▶ [DESCRIPTION OF THE TASK]
Start at the line with "<point>20,377</point>" in the records below, stop at the line with "<point>147,130</point>", and return every line in that span exactly, the two end lines included.

** Opening DATA TO EXAMINE block **

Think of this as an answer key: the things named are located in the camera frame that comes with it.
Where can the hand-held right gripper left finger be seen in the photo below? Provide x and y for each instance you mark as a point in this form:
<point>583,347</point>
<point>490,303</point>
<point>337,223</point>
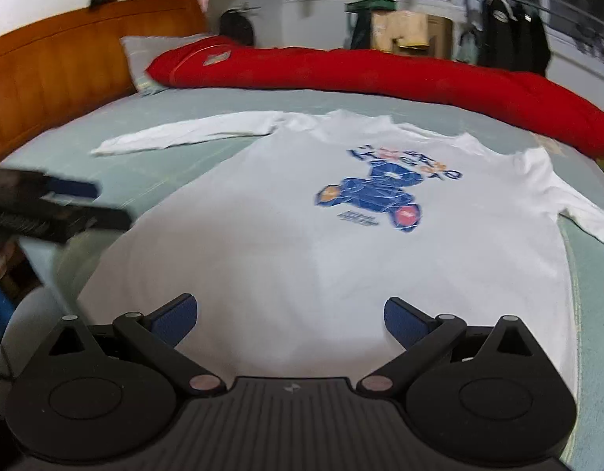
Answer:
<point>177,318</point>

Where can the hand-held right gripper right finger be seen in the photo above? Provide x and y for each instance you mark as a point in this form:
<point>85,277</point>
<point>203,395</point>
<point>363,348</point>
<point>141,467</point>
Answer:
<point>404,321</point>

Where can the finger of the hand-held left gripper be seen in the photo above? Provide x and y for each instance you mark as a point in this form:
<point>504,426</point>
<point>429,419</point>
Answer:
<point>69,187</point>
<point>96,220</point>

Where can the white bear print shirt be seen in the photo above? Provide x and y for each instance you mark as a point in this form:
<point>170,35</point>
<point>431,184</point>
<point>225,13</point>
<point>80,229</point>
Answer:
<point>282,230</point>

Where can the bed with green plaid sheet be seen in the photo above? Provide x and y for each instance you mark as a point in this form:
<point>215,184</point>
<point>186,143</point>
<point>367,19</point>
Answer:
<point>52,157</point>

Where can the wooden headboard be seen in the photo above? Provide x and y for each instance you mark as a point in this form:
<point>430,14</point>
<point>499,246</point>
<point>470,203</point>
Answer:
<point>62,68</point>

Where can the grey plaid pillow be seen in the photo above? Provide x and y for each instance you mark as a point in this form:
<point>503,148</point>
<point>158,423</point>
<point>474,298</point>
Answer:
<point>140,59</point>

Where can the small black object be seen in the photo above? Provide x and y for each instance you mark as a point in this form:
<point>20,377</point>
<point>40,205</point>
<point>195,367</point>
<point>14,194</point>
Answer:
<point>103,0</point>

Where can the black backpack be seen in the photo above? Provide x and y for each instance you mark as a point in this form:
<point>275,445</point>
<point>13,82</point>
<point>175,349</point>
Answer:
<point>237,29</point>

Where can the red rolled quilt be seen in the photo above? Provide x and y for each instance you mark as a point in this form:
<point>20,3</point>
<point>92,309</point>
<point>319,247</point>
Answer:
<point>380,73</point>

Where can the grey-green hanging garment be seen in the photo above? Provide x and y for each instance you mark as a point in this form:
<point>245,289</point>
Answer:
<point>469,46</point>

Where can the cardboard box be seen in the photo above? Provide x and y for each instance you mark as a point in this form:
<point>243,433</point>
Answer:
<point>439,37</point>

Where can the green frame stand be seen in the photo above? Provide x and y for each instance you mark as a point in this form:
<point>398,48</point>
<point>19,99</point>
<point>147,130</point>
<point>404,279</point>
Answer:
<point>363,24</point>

** Closing DATA TO EXAMINE block **
** Opening DATA TO EXAMINE block **

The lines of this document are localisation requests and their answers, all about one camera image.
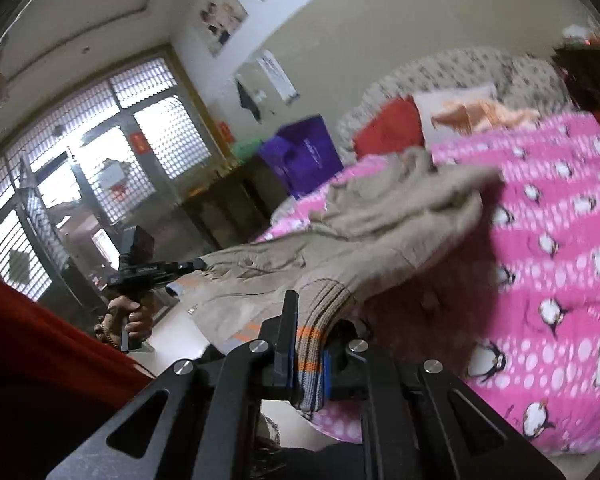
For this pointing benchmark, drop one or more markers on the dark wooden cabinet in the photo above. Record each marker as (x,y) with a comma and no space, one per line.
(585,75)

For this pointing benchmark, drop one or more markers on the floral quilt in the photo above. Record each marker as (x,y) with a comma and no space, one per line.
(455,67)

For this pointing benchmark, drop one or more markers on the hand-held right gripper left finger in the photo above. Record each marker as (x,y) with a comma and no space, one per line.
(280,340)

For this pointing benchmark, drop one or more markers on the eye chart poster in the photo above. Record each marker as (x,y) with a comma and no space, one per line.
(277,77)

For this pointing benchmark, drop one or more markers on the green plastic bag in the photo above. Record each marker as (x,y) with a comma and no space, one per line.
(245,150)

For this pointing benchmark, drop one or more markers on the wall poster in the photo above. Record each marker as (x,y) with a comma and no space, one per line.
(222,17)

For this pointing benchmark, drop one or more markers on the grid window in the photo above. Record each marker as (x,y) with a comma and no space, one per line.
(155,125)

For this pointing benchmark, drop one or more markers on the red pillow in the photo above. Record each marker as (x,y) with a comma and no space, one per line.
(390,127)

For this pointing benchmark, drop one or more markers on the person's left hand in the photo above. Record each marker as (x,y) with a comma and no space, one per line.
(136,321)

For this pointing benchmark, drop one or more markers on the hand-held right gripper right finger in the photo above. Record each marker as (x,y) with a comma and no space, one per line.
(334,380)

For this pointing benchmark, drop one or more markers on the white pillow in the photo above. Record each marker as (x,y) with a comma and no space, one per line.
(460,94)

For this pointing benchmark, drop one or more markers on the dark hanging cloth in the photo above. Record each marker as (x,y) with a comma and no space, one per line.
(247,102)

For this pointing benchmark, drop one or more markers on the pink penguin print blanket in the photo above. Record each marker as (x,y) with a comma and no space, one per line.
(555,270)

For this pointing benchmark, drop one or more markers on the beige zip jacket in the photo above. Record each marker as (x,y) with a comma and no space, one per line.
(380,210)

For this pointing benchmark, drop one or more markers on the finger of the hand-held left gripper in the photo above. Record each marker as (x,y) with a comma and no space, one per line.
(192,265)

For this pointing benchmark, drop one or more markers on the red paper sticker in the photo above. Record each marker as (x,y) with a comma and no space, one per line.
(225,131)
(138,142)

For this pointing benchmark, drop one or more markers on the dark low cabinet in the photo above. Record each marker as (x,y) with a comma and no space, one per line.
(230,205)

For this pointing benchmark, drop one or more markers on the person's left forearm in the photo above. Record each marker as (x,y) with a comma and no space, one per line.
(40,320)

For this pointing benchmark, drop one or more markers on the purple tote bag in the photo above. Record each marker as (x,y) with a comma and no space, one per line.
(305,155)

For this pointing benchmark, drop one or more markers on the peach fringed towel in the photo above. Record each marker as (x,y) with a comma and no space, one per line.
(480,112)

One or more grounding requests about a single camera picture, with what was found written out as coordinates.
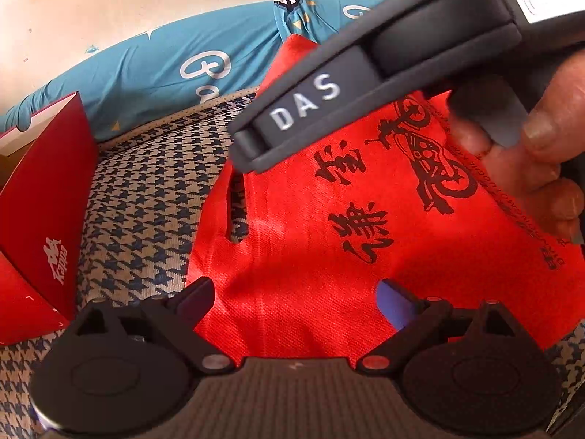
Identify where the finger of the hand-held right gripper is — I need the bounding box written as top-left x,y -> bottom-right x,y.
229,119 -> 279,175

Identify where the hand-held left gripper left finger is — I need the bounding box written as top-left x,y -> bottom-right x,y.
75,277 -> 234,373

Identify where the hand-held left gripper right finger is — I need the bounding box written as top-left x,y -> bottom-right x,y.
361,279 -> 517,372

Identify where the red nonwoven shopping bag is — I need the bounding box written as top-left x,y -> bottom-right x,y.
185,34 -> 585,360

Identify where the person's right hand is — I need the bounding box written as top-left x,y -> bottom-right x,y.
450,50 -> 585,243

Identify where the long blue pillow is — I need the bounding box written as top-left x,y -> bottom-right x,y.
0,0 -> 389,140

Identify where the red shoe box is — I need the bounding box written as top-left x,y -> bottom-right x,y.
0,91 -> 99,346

** Closing DATA TO EXAMINE block **

▶ [RESULT OF THIS TASK]
<point>20,377</point>
<point>40,205</point>
<point>195,367</point>
<point>14,194</point>
Answer:
<point>103,0</point>

Where can the black backpack be seen in the photo above? Provide x and y for each instance you mark as a point in this form:
<point>275,445</point>
<point>13,82</point>
<point>175,349</point>
Answer:
<point>237,29</point>

Where can the red rolled quilt be seen in the photo above? Provide x and y for each instance you mark as a point in this form:
<point>20,3</point>
<point>92,309</point>
<point>319,247</point>
Answer:
<point>380,73</point>

Where can the grey-green hanging garment be seen in the photo above? Provide x and y for each instance you mark as a point in this form:
<point>245,289</point>
Answer:
<point>469,46</point>

Where can the cardboard box be seen in the photo above? Provide x and y for each instance you mark as a point in this form:
<point>243,433</point>
Answer:
<point>439,37</point>

Where can the green frame stand be seen in the photo above? Provide x and y for each instance you mark as a point in this form:
<point>398,48</point>
<point>19,99</point>
<point>147,130</point>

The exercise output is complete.